Hydrogen is of central importance to a German market that is becoming increasingly interwoven. What makes the gas the ideal chemical energy carrier is that it can provide not only the heat and power sector with a long-term storage option, but also vehicles with electricity and the chemical industry with a raw material. The authors of studies focused on the overall system estimate the requirements in 2050 to total 110 gigawatts for electrolysis through power-to-gas, or, more specifically, power-to-hydrogen, that is, the electrolyte-based production of hydrogen from renewable energies. Their figures also include possible subsequent methanation and a 90 percent reduction in carbon dioxide levels [1].
What size and technical configuration will wind-to-hydrogen systems have in a future sector-integrated energy network? What will their performance be throughout the year? What needs to be done to maximize their economic viability? These were some of the questions raised during WESpe, a joint research initiative. The closing conference that took place Dec. 4, 2017, on the GLS Campus in Berlin provided an opportunity to present key findings to around 80 business delegates, politicians and researchers.

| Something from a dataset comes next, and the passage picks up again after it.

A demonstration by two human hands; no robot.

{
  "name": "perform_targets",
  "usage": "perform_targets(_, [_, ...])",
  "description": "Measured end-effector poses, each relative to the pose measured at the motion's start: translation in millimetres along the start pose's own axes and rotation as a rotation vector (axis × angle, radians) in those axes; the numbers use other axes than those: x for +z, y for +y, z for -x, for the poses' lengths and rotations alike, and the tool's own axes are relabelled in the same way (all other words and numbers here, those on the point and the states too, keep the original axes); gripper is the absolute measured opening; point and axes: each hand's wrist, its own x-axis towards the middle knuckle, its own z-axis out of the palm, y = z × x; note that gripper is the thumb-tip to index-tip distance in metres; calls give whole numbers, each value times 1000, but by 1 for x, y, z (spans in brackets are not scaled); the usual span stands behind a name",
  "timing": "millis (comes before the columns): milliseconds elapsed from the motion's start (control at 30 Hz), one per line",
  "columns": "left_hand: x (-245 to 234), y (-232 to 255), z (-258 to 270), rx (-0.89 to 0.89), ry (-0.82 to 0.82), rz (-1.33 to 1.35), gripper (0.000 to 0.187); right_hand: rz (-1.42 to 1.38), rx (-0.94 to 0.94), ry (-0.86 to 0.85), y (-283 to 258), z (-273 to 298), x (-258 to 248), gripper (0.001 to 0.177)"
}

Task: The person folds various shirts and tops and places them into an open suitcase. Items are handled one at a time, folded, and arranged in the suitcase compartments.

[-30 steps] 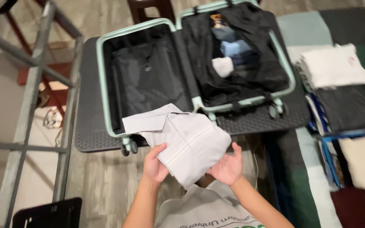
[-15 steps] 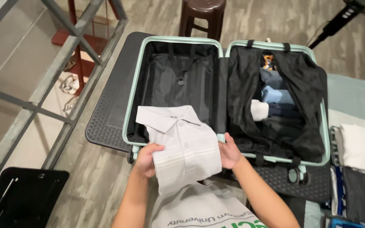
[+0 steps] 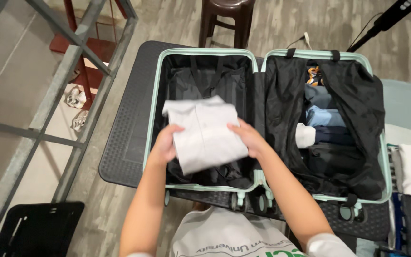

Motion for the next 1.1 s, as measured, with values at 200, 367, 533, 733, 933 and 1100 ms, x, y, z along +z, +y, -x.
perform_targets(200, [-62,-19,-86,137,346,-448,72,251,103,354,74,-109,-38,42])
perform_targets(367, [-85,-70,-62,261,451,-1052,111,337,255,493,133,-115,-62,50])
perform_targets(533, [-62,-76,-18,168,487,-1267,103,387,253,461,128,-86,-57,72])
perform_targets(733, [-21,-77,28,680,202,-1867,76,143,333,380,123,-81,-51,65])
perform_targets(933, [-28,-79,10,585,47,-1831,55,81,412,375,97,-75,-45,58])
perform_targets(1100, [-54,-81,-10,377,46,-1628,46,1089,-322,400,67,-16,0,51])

WESpe dealt with the entire energy conversion chain, from renewable resource management and production via electrolysis to storage in underground facilities and injection into natural gas networks to consumption in a variety of sectors. One focus area was electrolysis research. Other objectives were to advance the development of components for underground storage and pipeline injection and to examine the technological and economic aspects of sample pathways that make use of wind-sourced hydrogen.
The overall aim was to improve processes that are critical to a functioning wind-to-hydrogen supply chain. Detailed simulations of the entire energy network were conducted to determine the economic and technological impact of sample power-to-gas systems, particularly when hydrogen is produced. The research consortium chose eight scenarios, including ones that map strategically essential pathways to transform the market. Two such vital paths are, first, widespread hydrogen-based power production and supply in manufacturing by 2050 and, second, medium-term economic viability of the gas in transportation.
Creating the next generation of electrolyzers
The Brandenburg University of Technology, Fraunhofer ISE and the German Aerospace Center studied and compared PEM and alkaline water electrolysis, with a focus on variable load operation. The German Aerospace Center primarily investigated the performance and degradation of PEM electrolyzers that are operated under rapidly changing load conditions or above rated capacity. Data generated from laboratory experiments on several fuel cells of up to 1.5 megawatts of capacity was analyzed to devise strategies for enhancement, or, more specifically, opportunities to reduce costs through increases in performance, efficiency and lifetime. Other important milestones were reached in the creation of gas diffusion layers combining a micro- and macroporous structure and the design of anti-corrosion coatings for bipolar plates. In the end, transient operation was not considered to be posing above-average risks.
The 60-bar, and thus high-pressure, alkaline electrolyzer owned by the Brandenburg University of Technology (see fig. 1) underwent a series of tests based on steady-state and transient load profiles as well as several parameters, such as pressure, temperature, current density and solution circulation rate. Whereas temperatures showed a significant impact on the process, pressure levels had marginal influence on efficiency. The 120-kilowatt unit has a rapid response rate, with a current change above 50 amperes per second from hot standby, allowing for its direct connection to wind power stations. Individual elements of the overall system were examined for interrelated factors, for example, in pressure and heat management, during variable load operation and standby mode.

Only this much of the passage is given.